Projections and embeddings

Hierarchical clustering shows us hierarchical grouping, yet it does not tell us that much about the structure of the data. Some points from one cluster may be close to points from another, yet they fall into a different part of the hierarchy.

Multidimensional scaling (MDS) is technique that puts data instance onto a two dimensional plane (or, in principle, into a higher number of dimensions), so that the distances between points correspond to the given distances between objects as closely as possible. The optimization works by starting from a random (or a not-so-random, but precomputed by another method) position, and the iteratively move the points towards positions that more closely match the prescribed distances. It may get stuck in local optima, so we can restart the procedure. The resulting visualization allows us to manually observe any structure in the data, like groups, and relations between points. MDS is a method of (multivariate) data projections, but it is non-parametric: the position of the point does not depend on values of some variables, but on its relation with other points.
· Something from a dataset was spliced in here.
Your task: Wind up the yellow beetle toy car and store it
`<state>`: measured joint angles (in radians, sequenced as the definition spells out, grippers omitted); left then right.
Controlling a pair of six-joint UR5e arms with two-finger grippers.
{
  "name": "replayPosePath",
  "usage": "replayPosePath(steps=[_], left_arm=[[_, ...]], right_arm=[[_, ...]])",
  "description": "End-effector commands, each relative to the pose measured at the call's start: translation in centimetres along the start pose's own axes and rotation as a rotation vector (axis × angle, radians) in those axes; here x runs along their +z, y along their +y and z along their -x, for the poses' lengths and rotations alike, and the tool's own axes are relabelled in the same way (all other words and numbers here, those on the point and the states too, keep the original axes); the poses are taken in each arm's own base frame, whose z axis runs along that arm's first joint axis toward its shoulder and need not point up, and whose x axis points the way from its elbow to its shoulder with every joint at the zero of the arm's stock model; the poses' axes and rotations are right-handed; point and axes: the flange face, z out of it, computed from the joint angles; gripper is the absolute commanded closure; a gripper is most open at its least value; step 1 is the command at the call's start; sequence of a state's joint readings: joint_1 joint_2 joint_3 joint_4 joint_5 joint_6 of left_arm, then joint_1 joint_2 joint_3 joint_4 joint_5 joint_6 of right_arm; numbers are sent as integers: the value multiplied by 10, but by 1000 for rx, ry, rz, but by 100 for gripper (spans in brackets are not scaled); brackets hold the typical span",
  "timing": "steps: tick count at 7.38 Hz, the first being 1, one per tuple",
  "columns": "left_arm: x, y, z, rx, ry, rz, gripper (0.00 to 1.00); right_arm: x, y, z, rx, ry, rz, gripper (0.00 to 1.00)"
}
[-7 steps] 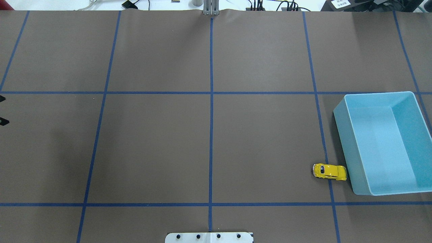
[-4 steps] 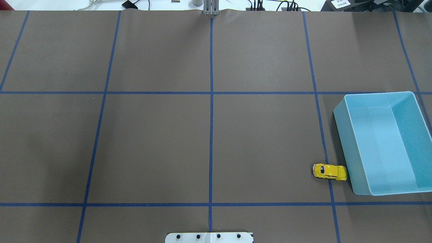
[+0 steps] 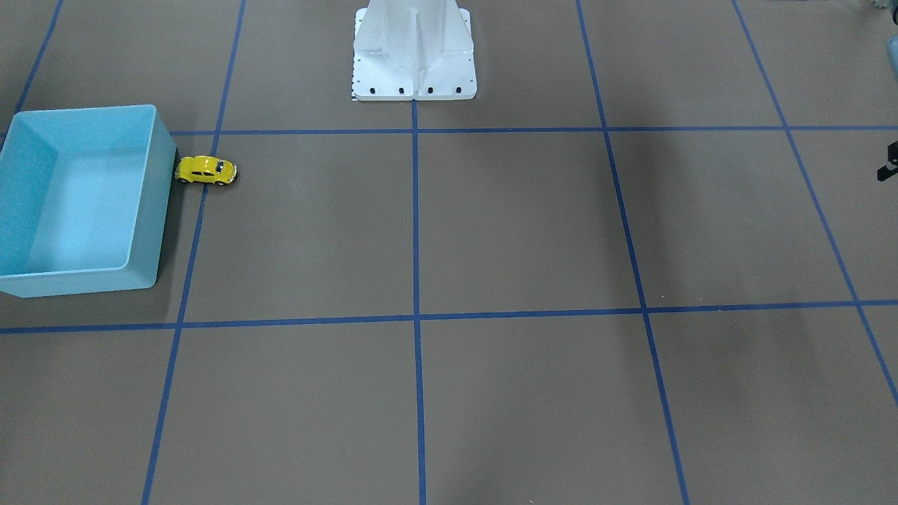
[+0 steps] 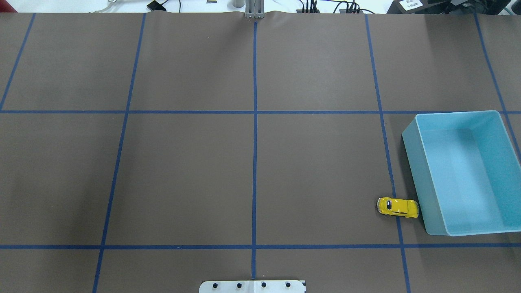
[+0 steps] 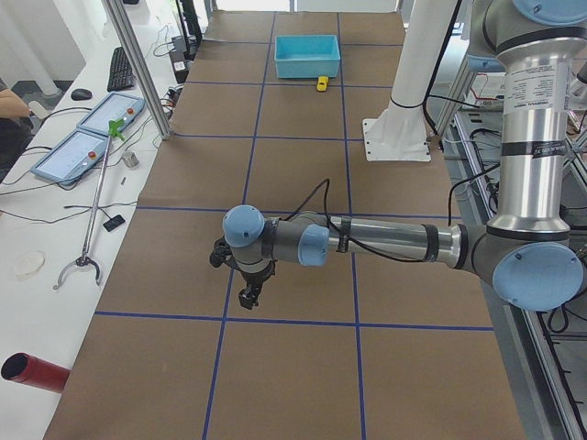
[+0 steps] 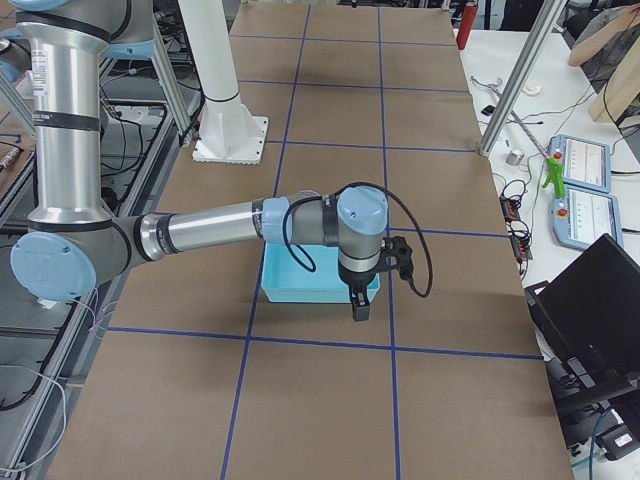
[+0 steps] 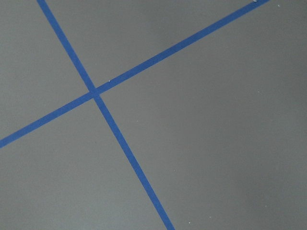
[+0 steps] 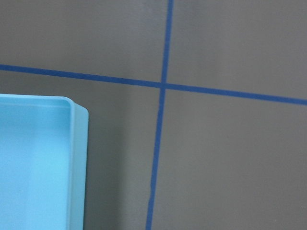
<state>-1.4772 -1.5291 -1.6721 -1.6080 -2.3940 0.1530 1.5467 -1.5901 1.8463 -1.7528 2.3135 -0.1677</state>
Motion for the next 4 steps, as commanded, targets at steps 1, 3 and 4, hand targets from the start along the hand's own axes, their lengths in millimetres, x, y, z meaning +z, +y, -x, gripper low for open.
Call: replayPosePath(steps=[1,3,4], left_arm=[[-23,1,16,-140,-12,-40,0],[-21,10,15,-160,46,-49,0],[-22,11,15,-202,48,-49,0]], right_arm=[[18,-63,87,-204,36,31,0],[37,-79,160,-351,38,57,0],[49,-77,192,-431,82,72,0]])
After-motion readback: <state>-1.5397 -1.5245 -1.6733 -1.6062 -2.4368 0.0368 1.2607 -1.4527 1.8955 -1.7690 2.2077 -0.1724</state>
Principal component analysis is a method that finds a linear projection of data into a lower dimensional space. Just as three-dimensional data may actually lie on a plane (or within a relative small distance above or below it), 100-dimensional data may actually lie on, say, 13-dimensional hyperplane (with small distances from it). You will learn more about PCA in another class, so we presented it just intuitively and showed its application in Orange.
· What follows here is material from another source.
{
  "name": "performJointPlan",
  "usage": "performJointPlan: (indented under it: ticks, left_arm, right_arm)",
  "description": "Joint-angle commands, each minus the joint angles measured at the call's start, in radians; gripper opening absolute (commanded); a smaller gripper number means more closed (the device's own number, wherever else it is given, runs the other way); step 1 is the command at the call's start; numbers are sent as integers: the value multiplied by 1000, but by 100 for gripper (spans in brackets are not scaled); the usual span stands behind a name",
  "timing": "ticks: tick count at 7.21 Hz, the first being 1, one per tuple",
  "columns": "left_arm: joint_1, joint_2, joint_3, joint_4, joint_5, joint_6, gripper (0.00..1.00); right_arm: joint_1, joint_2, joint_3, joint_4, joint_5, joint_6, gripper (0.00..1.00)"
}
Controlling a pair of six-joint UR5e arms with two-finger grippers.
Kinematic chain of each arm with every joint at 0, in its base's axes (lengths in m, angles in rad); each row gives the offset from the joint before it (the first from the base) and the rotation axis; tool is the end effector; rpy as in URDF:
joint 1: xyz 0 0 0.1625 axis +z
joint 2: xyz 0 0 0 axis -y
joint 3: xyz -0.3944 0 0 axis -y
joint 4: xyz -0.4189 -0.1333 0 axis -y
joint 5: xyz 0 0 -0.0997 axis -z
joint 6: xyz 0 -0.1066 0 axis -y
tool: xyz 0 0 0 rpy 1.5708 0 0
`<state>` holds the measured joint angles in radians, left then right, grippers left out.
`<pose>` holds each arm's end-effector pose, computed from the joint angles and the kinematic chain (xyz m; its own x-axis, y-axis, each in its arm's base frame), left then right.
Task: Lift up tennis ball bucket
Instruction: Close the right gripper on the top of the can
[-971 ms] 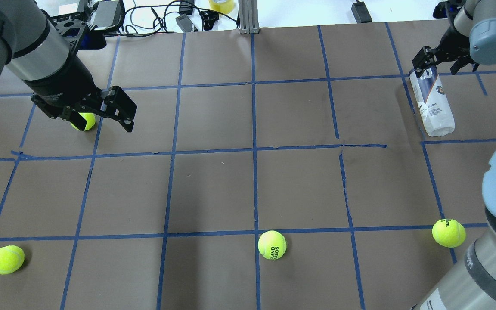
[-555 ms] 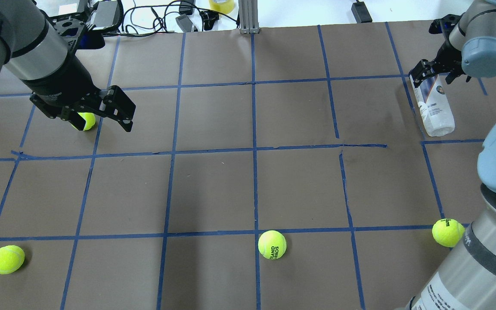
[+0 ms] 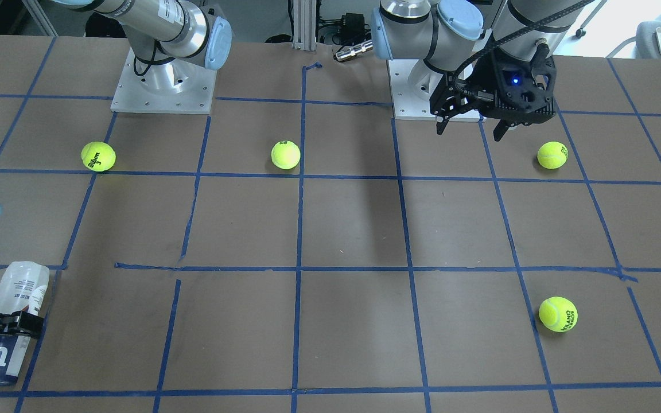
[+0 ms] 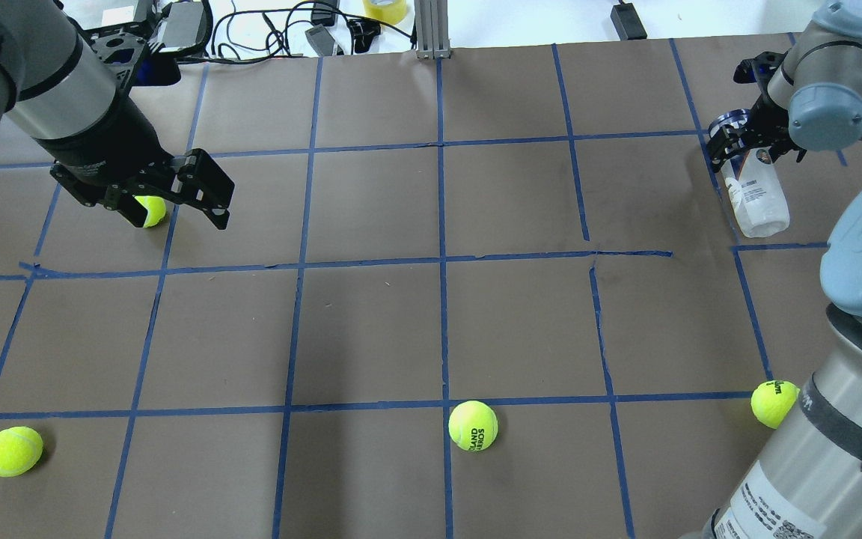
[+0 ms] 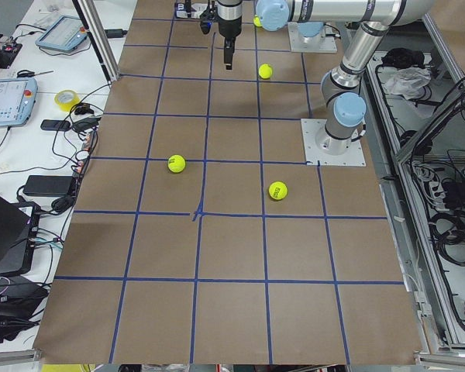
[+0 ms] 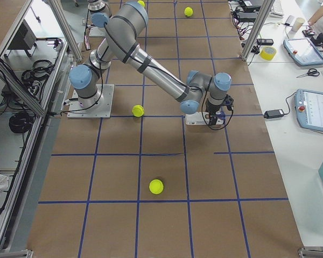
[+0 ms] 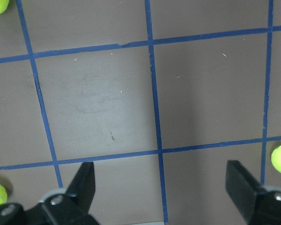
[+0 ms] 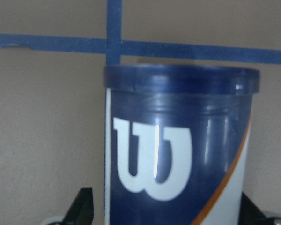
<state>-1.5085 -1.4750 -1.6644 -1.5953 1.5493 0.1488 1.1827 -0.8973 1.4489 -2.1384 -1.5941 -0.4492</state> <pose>-0.1055 -0.4860 0.4472 -0.9960 0.0859 0.0246 0.0864 0.9961 0.0189 -0.1454 -0.7013 0.1463 -0.9978 -0.0608 0.0279 -0.0609 0.9981 -0.0043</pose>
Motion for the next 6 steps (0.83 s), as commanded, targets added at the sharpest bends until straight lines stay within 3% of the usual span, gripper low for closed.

PCA is unsupervised: it does not take the target value (if there is any) into account. In the sense of the scatter plot: it is color blind. It may be the case that some 3d data lies more or less on the plane, so PCA would select these two dimensions and discard the third as explaining too little variance. The problem may be that we actually have a classification problem and the class depends exactly on whether the point is (slightly) below or above the plane. This may be solved by the partial least squares.

A funny little method for this is FreeViz, invented by yours truly. It performs a similar optimization as MDS, but the projection is linear, so a point can only move if the corresponding axes are moved. See the paper or, better still, play with it in Orange. (The whole thing is rather naive, though, and partial least squares probably does the same job.)

Self-organizing map is another projection method. It's unsupervised, like PCA and MDS (and unlike Freeviz), it's based on coordinates (variables, space, vectors), like PCA and FreeViz (and unlike MDS), and it's not linear like MDS (and unlike PCA and FreeViz)... As the name says: it's a map. It splits the region into rectangular or hexagonal cells and assigns a "profile" (a vector of the same dimensionality as data instances) to each cell. Then every data instance is assigned to the cell whose profile matches it best. Next, profiles of cells are updated to match the instances that contain; each data instance does not affect only its cell, but also its neighbouring cells, with some weight. Then it repeats both steps - (re)assigning instances and then recomputing weights - until convergence. The effect is that data instances are spread across the map, usually forming clusters with similar properties.